Regarding term insurance, I am not sure if you can start a term insurance policy with Indian companies with you being in US. We have to undergo medical tests for term insurance cover above Rs.10 Lakhs and I am not sure how this can be done in your case. I will need to get this clarified. Why don't you opt for term insurance from a US insurance company. If I am not mistaken, most employers in the US provide term insurance. I beleive one can opt upto 10 * Salary as the max term cover in US. You might want to speak with your HR.
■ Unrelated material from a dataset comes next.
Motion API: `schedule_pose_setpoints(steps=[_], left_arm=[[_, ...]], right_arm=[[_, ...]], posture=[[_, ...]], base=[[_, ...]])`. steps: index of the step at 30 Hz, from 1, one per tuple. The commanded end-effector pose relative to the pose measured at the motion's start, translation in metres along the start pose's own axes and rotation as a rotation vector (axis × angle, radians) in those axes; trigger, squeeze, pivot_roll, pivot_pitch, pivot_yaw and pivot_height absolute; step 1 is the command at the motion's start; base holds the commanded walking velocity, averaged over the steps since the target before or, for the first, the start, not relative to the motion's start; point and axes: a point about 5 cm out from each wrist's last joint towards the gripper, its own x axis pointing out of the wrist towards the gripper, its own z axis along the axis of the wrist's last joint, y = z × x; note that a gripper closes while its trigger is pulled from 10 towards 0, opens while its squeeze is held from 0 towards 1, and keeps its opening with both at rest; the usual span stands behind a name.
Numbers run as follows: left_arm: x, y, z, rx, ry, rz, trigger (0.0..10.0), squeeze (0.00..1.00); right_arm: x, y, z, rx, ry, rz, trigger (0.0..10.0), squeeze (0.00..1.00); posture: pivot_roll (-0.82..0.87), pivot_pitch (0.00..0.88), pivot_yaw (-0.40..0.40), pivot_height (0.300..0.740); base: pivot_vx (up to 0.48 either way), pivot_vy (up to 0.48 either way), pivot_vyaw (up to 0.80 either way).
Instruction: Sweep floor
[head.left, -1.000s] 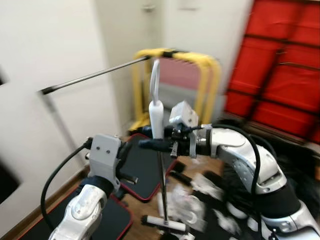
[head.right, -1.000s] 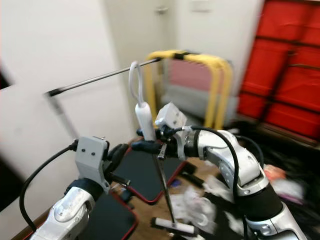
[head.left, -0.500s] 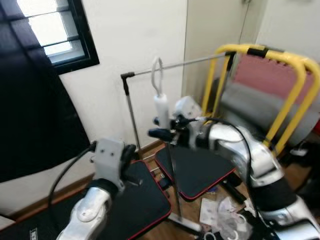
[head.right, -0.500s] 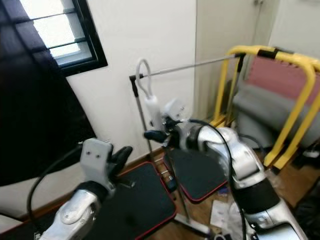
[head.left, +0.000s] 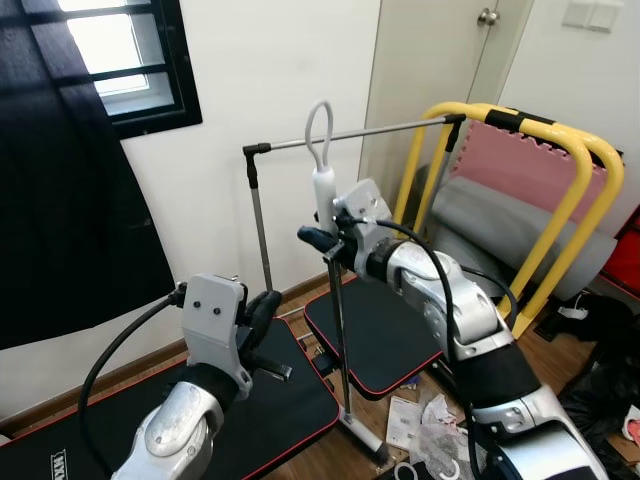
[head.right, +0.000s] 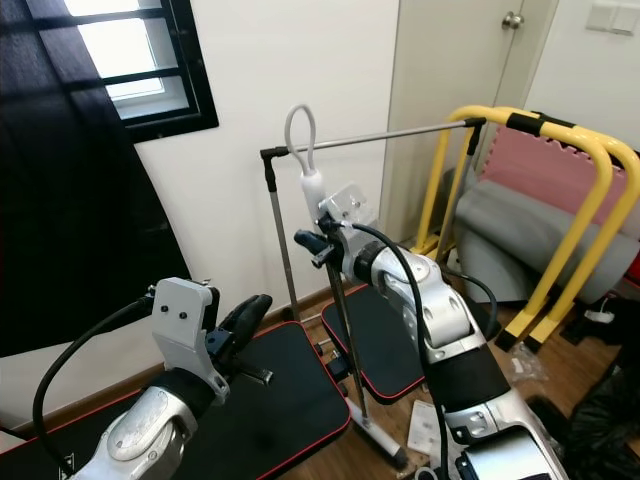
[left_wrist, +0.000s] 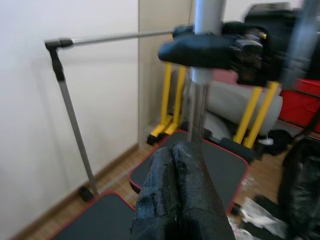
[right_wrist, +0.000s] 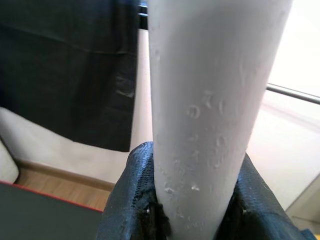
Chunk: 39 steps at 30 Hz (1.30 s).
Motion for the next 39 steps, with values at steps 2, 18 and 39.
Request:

Regarding ULIPs, a portion of the premium paid provides "Insurance Cover" and the balance portion is "Invested" in the fund of your choice. If you are going to take an adequate "Term Insurance" policy for insurance cover, then for investments you can choose MF's. You should be able to invest in Indian MF's directly from US. I would advise you to contact the NRI division of CitibanK, HDFC or ICICI. They will guide you how to invest in Indian MF's from US. One good resource online to learn about Indian MFs is

My advise to you
1) Take a term insurance policy with a US insurance company (this will take care of your insurance needs)
2) Start investing in Indian MF's from US using the SIP route. (this will take care of your investments).

Anonymous said...


If you have invested Rs 35577 in PPF@8% for 26 years, it would give you Rs 30,72,101.00. Source: Savings calculator

This can perhaps emphasize the impact of compounding!!!

Raj Gopal Vuppala said...

Dear Umesh,
In my calculations, I considered 18 premium paying years. This at 8% compound interest works out to be 26 lakhs odd after 26 years.

But you are right, if I consider 26 premium paying years, it works out to be 30 lakhs+ after 26 years.


Anonymous said...

Can I open a PPF account for my 10 year old son? What are the benefits for me in the long run?